[[ INPUT DATA open ]]

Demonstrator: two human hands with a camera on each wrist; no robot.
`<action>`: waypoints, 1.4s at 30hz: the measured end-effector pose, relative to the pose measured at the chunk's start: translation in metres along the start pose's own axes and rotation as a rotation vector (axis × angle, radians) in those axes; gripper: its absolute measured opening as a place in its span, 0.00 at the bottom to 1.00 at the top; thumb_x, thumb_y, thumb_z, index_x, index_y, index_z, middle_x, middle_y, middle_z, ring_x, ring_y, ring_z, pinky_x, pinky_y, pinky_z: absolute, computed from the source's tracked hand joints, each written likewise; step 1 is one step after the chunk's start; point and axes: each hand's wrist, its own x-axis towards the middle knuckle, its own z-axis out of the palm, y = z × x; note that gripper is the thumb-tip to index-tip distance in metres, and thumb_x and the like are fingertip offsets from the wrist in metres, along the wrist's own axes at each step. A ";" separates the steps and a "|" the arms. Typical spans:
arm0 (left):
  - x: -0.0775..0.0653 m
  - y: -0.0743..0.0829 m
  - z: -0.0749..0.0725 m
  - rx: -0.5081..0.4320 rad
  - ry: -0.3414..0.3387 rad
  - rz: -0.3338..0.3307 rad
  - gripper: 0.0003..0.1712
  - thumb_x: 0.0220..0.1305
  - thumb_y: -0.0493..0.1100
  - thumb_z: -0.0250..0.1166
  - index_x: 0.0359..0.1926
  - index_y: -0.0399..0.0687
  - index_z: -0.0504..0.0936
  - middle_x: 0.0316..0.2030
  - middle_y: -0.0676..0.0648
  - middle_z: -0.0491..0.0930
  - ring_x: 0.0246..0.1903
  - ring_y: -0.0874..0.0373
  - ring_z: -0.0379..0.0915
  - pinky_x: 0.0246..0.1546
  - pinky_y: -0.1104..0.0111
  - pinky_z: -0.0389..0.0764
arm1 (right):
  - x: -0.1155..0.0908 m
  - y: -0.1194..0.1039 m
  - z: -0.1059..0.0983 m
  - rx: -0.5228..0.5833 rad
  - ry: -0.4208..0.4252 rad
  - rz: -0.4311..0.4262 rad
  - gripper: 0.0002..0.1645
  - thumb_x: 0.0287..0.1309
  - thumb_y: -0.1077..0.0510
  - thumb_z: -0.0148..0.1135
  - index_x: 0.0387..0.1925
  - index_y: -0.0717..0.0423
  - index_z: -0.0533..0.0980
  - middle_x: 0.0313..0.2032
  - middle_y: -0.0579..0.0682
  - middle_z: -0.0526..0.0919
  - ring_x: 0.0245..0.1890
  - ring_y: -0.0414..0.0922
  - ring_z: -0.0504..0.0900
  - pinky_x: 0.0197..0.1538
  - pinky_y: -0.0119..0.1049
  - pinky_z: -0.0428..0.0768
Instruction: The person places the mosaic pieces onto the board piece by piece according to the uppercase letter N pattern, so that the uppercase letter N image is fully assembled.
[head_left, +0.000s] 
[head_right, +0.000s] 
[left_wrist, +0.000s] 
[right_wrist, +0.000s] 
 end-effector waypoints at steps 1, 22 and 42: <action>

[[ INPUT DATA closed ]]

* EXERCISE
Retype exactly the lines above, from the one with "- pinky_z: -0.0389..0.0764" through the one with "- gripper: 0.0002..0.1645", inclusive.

* SOLUTION TO THIS EXERCISE
  - pinky_z: -0.0389..0.0764
arm1 (right):
  - x: -0.1155..0.0908 m
  - y: -0.1194..0.1039 m
  - z: -0.1059..0.0983 m
  - rx: -0.5228..0.5833 rad
  - ry: -0.4208..0.4252 rad
  - rz: -0.4311..0.4262 rad
  - gripper: 0.0002..0.1645

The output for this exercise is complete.